There’s No Health or Beauty in the Anti-Aging Game

There’s No Health or Beauty in the Anti-Aging Game

I recently heard about a beauty trend that has been around for a little while called preventative botox. Apparently, it is directed at twenty-somethings and encourages use of botox to prevent wrinkles before they begin. So....basically, worry about something before it actually exists. 

To me, this sounds more like anxiety than beauty. And in all honesty, much of the conventional beauty world feels like that for me. Which is ironic, and kind of antithesis to what generates that magnetic force type of beauty in reality. I don't know about you, but I'm ready for a different message and I'm going to give you one. 

 

ENTER CHINESE MEDICINE...

I'm a Chinese medicine practitioner, so I work with a very different set of principles when it comes to healing the body, and skin. These principles follow the laws of Nature and hold a truth that I believe will help our culture today navigate our way out of the unnecessary burdens we hold onto and struggle with - like the pressure to fight aging; Anti-Aging - a bajillion dollar industry. 

Have you ever noticed that many of these popular anti-aging beauty "solutions" work against your body's normal functioning? For instance, botox effectively paralyzes your muscle function, thereby "relaxing" it to stop wrinkle formation. But, what does paralyzing muscle do to the circulatory strength and the energetic integrity of tissue? Do we even know? 

The Chinese medicine way of working with skin and body is always about supporting and elevating their healthy function. What's so great about things like facial gua sha and acupuncture is that they relax muscle too (and very effectively) - but by bringing more blood and energy flow (akalife force) to areas of concern. Tense tissue needs to be released and then nourished, not paralyzed. Circulation should be invigorated not deadened. This is the way of Chinese beauty and health, we pump your health to plump your beauty. 

Chinese medicine is rooted in Taoist traditions which is more obsessed with cultivating health and longevity through all stages of life, as opposed to battling age for the appearance of youth. The goal is fullness and abundance of energetic life forces in the body, because that's what keeps you strong and able, supple and juicy. It's what gives you that exquisite sense of being fully alive - which is far more an attractive force than the surface appearance of beauty. 

Beauty is not age dependent, nor something you have to buy. Beauty is more self-care dependent, and rooted in how well you cultivate what you were born with: vitality. The better you take care of your body's needs (sleep, good nutrition, movement, etc) and hold space for your emotional needs (time for pleasure and relaxation, quiet moments to process life), the fuller your vitality and the better energy forces flow through you. 

 

TIME FOR A REFRAME

The story of "aging" in our culture is the story of inevitable decrepitude: sagging skin, loss of collagen, weight gain, bad backs and stiff joints. But these things in my opinion are more about what happens when we let tension and strain accumulate over the years, without intervening with good self-care.

Accumulated tension is like baked on caked on grease in a neglected oven. Over the years, it hardens and stiffens our tissues if we don't provide sufficient movement, right nutrition and emotional ease. It's what "ages" us. When I needle into stiff tissues, it kind of feels like needling into beef jerky - the tissue feels dry, hard. As I "chisel" away at the tension, the tissue releases and I can feel the fluids return - which  immediately plumps the skin with the rosy glow of aliveness. It looks younger, but it's more that the tissue has returned to a normal state of circulation and suppleness. 

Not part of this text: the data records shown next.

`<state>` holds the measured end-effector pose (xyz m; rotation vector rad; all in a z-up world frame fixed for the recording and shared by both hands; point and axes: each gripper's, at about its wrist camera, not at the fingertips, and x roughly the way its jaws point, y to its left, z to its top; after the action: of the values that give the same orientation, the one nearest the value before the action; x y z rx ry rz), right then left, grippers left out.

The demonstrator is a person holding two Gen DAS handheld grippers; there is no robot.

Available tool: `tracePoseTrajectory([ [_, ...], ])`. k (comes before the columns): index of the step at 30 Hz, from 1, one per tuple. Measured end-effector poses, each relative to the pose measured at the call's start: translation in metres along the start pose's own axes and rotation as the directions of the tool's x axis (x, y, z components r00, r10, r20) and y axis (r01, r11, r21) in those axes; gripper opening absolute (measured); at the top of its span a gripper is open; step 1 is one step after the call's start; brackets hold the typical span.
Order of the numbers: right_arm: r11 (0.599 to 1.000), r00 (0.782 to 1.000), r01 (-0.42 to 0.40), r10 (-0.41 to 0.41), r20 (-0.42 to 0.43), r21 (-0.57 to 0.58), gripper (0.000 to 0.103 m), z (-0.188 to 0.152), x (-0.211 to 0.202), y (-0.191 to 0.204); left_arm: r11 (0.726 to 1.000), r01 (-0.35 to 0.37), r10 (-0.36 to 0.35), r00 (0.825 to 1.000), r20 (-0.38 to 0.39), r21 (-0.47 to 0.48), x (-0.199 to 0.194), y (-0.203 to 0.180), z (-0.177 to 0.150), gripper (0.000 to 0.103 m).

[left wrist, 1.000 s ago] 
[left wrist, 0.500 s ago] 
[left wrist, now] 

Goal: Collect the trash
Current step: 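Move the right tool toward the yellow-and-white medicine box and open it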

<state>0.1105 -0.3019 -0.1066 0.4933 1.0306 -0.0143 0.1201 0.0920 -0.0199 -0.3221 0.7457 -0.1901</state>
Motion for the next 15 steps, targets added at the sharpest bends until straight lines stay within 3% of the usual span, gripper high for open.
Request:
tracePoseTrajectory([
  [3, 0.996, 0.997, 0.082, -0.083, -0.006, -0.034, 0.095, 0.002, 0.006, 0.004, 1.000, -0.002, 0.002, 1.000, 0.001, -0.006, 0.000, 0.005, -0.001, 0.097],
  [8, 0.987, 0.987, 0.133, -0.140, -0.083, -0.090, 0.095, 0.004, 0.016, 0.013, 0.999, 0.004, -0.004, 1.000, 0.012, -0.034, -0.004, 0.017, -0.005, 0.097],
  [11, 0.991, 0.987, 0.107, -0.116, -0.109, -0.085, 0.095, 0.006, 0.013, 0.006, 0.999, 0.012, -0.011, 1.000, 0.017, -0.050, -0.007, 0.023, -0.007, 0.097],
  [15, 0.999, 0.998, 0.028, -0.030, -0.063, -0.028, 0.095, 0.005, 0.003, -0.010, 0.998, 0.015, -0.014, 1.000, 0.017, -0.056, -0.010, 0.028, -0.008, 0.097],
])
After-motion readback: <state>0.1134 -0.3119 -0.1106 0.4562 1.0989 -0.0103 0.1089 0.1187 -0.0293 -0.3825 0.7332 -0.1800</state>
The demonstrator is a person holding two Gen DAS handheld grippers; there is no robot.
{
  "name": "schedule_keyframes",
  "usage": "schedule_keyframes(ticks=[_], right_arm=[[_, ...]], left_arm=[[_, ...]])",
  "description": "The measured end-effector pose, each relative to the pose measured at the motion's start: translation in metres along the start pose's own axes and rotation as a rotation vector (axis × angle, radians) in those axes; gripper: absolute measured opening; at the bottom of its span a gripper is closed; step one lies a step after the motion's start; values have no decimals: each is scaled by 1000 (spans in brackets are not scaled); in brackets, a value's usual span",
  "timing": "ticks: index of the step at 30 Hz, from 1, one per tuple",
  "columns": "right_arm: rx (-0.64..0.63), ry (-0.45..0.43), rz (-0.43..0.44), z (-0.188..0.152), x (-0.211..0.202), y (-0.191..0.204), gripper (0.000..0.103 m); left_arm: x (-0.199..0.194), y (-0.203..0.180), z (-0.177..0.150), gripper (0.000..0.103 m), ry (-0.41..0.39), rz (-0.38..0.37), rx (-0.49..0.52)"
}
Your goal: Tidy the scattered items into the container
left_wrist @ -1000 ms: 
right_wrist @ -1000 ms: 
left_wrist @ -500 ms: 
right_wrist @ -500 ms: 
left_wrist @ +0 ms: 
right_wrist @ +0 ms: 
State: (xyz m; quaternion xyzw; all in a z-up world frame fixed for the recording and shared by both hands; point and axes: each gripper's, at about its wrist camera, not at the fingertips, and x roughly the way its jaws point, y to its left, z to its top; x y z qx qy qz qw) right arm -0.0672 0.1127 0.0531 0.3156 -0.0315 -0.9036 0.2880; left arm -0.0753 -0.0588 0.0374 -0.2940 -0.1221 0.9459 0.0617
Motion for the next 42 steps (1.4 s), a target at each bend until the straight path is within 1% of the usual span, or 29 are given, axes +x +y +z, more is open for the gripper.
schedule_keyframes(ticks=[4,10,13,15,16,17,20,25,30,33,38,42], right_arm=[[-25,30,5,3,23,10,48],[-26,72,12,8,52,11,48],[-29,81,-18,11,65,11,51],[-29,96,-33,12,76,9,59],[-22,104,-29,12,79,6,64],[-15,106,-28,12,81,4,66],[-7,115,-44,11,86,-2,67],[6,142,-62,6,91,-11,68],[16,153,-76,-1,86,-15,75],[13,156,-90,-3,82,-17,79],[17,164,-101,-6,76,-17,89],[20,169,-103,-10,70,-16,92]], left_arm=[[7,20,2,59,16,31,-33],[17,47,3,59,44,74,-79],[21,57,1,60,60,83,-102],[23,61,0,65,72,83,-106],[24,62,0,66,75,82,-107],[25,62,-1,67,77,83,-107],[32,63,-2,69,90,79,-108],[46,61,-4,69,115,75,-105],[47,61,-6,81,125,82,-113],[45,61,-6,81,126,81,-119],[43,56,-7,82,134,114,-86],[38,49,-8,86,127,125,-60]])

Look, you can be 30 and feel 80, or be 80 and feel eternal. This is why I don't buy into our culture's story of aging (inevitable decreptitude), and why I don't play the anti-aging game. What we think of as youthfulness is really just the level of health you're able to cultivate and support in yourself. So I play the pro-health game, which is about bringing vitality, healthy circulation, and strong organ function back into play. I have with my own hands felt the return of life force (blood, qi, vital fluids) into my patients' tissues. And with my own eyes I have seen the way that brings color and life back to skin, and more strikingly - the way it brings out a person's relaxed smile and easy laughter. That is what I think is the most beautiful.

So if you're into what I'm saying, how about we make a pact? From now on let's be pro-health, pro-Qi, pro-aliveness, pro-life force. I will help you use the wisdom of Chinese medicine to guide you on this new path. And I promise you, when we do that, beauty will simply be an inevitable and natural consequence. Who's with me?